En matière de fertilité, il est depuis longtemps admis que les femmes disposent chacune d’un nombre d’ovules fixé dès la naissance et qui ne bouge pas jusqu’à la ménopause. Il est également admis que cette réserve d’ovules diminue à un rythme rapide, au point qu’à l’âge de 30 ans une femme ne disposerait plus que de 12% de ses ovules… et n’en aurait plus que 3% à l’âge de 40 ans. Des dogmes qui risquent bien d’être ébranlés par la découverte de chercheurs américains du Massachusetts General Hospital qui viennent de démontrer l’existence de cellules souches ovariennes capables de produire des ovules chez la femme !

Fertilité: produire des ovocytes toute sa vie ?

Ces chercheurs n’en sont pas à leur coup d’essai puisqu’il y a 8 ans déjà, ils avaient lancé un pavé dans la mare en annonçant que les souris femelles conservaient la capacité de produire des ovocytes tout au long de leur vie d’adulte. Mais la communauté scientifique était restée dubitative face à ces travaux car les recherches portaient sur des souris (qui sont par ailleurs capables d’avoir des portées de 8 souriceaux tous les 21 jours ndlr !). De là à annoncer une avancée en matière de traitement de l’infertilité, il y avait un grand pas que les chercheurs du Massachussets General Hospital ont finalement franchi.

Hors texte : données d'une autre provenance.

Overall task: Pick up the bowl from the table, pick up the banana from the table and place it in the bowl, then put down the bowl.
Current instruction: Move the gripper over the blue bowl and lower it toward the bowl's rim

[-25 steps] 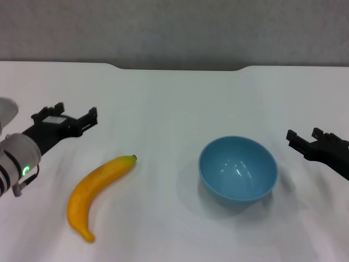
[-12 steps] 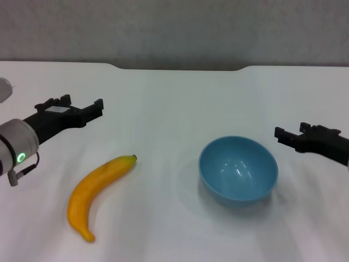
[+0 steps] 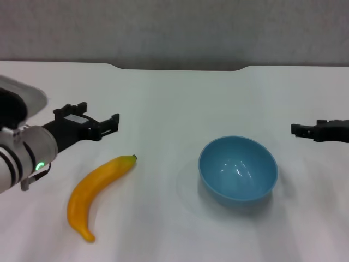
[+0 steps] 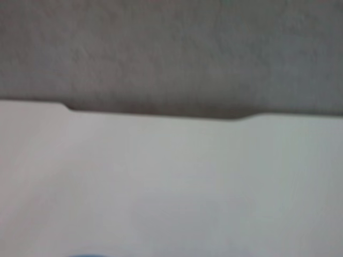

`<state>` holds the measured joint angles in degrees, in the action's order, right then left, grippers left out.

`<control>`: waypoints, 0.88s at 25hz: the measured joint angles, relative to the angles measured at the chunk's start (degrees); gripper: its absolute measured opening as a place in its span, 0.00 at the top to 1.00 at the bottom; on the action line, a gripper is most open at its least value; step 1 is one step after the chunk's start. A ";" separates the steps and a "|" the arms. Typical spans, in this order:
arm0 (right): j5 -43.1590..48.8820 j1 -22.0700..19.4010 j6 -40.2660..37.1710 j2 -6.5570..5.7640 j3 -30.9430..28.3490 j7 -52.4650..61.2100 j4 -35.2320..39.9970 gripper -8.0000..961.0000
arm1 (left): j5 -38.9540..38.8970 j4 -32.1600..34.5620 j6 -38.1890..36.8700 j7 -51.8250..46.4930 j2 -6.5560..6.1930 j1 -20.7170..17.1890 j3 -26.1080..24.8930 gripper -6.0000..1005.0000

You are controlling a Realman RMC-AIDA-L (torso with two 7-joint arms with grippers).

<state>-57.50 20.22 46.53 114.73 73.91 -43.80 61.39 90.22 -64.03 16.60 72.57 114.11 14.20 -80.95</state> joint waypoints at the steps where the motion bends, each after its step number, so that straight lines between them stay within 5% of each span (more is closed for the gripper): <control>1: 1.91 1.41 1.99 0.01 -1.53 1.11 -0.77 0.21 | 1.88 -0.26 -0.13 -0.20 0.60 -0.10 -0.26 0.12; 5: 5.39 6.74 6.75 0.02 -5.53 2.05 -4.97 0.21 | 7.15 -1.12 -0.52 -0.59 2.29 -0.45 -0.61 0.13; 10: 5.56 11.63 11.06 0.00 -6.31 2.33 -9.05 0.21 | 7.82 -1.10 -0.72 -0.71 2.34 -0.48 -0.13 0.13; 22: 5.51 12.83 9.72 0.32 -5.74 2.74 -15.22 0.22 | 7.50 -0.88 -0.78 -0.76 2.34 -0.50 -0.08 0.13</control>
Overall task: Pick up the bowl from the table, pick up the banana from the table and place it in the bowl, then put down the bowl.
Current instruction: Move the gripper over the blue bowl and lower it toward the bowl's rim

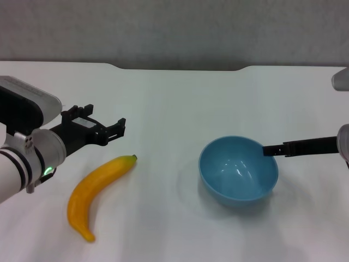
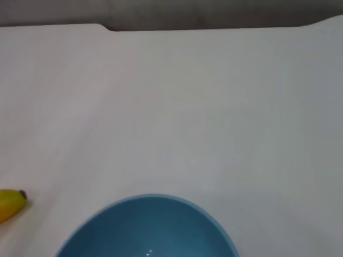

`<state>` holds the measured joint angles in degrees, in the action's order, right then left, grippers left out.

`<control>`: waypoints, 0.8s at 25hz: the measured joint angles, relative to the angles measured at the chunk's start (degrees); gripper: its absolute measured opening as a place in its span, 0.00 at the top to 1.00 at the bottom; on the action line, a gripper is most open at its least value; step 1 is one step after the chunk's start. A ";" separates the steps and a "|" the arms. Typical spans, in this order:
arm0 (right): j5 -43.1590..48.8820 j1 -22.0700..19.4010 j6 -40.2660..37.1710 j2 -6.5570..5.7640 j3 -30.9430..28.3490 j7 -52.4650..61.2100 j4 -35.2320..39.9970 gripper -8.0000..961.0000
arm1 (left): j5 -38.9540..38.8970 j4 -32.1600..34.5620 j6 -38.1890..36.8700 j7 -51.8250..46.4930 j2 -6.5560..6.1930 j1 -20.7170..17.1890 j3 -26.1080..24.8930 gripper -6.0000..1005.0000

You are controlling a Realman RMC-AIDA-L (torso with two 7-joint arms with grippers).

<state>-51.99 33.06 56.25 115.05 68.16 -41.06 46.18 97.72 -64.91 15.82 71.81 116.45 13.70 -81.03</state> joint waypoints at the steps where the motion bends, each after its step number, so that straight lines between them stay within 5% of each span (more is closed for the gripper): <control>1: -0.15 -0.07 -0.65 0.03 0.00 -0.22 -0.47 0.22 | 0.00 0.02 0.00 0.00 0.00 0.00 0.00 0.13; 9: -3.92 1.88 -4.61 0.44 2.92 -3.29 -7.37 0.30 | -0.08 0.67 -0.04 -0.03 0.08 0.44 0.57 0.14; 20: -4.62 2.40 -7.90 0.65 4.55 -3.63 -10.46 0.30 | -0.11 0.67 -0.09 -0.09 0.26 0.45 1.31 0.14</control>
<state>-56.61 35.46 48.35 115.69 72.71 -44.69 35.72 97.61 -64.23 15.73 71.72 116.72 14.15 -79.73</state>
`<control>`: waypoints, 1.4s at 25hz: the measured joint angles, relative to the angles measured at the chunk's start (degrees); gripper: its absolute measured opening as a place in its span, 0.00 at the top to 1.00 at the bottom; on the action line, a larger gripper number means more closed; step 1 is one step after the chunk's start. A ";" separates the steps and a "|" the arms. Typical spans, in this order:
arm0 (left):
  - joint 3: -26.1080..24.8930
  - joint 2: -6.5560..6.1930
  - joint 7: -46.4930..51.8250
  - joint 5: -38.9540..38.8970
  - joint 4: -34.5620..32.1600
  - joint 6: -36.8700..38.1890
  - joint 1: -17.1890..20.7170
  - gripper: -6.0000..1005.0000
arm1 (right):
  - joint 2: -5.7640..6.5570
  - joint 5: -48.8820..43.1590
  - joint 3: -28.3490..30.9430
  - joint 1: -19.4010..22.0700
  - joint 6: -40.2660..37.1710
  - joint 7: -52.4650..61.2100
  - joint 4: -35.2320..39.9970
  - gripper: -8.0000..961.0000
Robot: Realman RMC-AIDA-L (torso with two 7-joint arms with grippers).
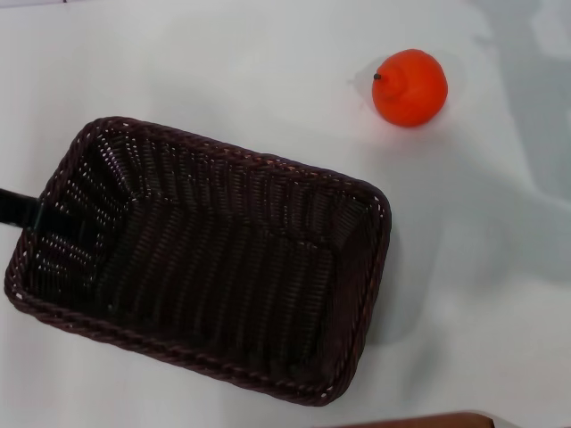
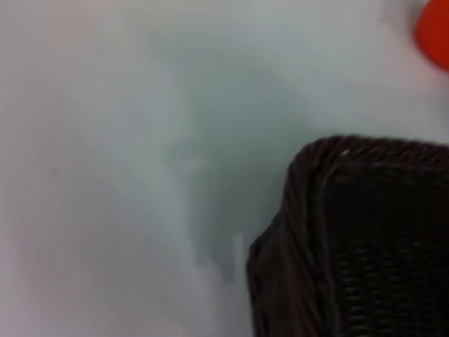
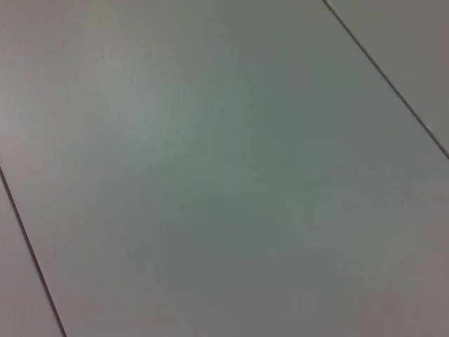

Fertilité : ils ont fait bourgeonner les ovocytes

Cette fois, les chercheurs ont isolé des cellules souches dans des ovaires humains et les ont marquées d’une couleur vert fluo avant de les injecter dans du tissu ovarien humain. Ensuite ce tissu a été greffé sur de la peau de souris. Deux semaines plus tard, ils ont constaté un « bourgeonnement » d’ovocytes dont certains étaient vert fluo, signe qu’ils découlaient bien des cellules souches.
D’autres travaux restent bien évidemment nécessaires pour mesurer la viabilité de ces ovocytes. Mais cette découverte ouvre de nouvelles perspectives aux femmes qui souffrent de problèmes d’infertilité, ou qui ont des capacités de reproduction réduites en raison d’une maladie.